## Aim of the task
Return the lines exactly as they stand, from the first of the material through the line containing "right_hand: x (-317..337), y".
::::
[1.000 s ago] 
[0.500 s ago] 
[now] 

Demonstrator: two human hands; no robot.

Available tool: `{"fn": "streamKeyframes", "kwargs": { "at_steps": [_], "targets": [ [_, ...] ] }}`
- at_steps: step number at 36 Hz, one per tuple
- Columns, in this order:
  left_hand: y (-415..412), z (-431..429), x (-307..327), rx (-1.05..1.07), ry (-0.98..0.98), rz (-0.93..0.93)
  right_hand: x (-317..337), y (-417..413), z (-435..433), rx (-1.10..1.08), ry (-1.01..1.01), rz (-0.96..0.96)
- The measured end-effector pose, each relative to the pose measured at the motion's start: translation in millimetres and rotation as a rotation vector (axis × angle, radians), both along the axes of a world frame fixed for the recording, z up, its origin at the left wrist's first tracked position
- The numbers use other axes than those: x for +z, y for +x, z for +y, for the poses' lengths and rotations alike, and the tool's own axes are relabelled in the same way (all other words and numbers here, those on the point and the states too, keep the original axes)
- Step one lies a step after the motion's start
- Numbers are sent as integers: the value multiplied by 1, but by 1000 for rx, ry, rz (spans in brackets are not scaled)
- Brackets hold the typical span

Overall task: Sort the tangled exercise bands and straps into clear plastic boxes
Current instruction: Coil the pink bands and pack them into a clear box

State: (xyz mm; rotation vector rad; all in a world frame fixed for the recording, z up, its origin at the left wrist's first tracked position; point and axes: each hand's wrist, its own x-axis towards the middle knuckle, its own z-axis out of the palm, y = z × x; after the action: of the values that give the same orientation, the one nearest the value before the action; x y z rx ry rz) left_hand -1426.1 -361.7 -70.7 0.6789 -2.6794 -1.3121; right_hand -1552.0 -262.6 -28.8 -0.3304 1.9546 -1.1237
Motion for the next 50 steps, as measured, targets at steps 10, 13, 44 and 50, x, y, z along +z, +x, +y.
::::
## Written solution
[1.000 s ago] 
[0.500 s ago] 
[now] 

Demonstrator: two human hands; no robot.

Available tool: `{"fn": "streamKeyframes", "kwargs": { "at_steps": [_], "targets": [ [_, ...] ] }}`
- at_steps: step number at 36 Hz, one per tuple
- Columns, in this order:
  left_hand: y (-415..412), z (-431..429), x (-307..327), rx (-1.05..1.07), ry (-0.98..0.98), rz (-0.93..0.93)
  right_hand: x (-317..337), y (-417..413), z (-435..433), rx (-1.10..1.08), ry (-1.01..1.01), rz (-0.96..0.96)

The exercise has been answered, and the work is done.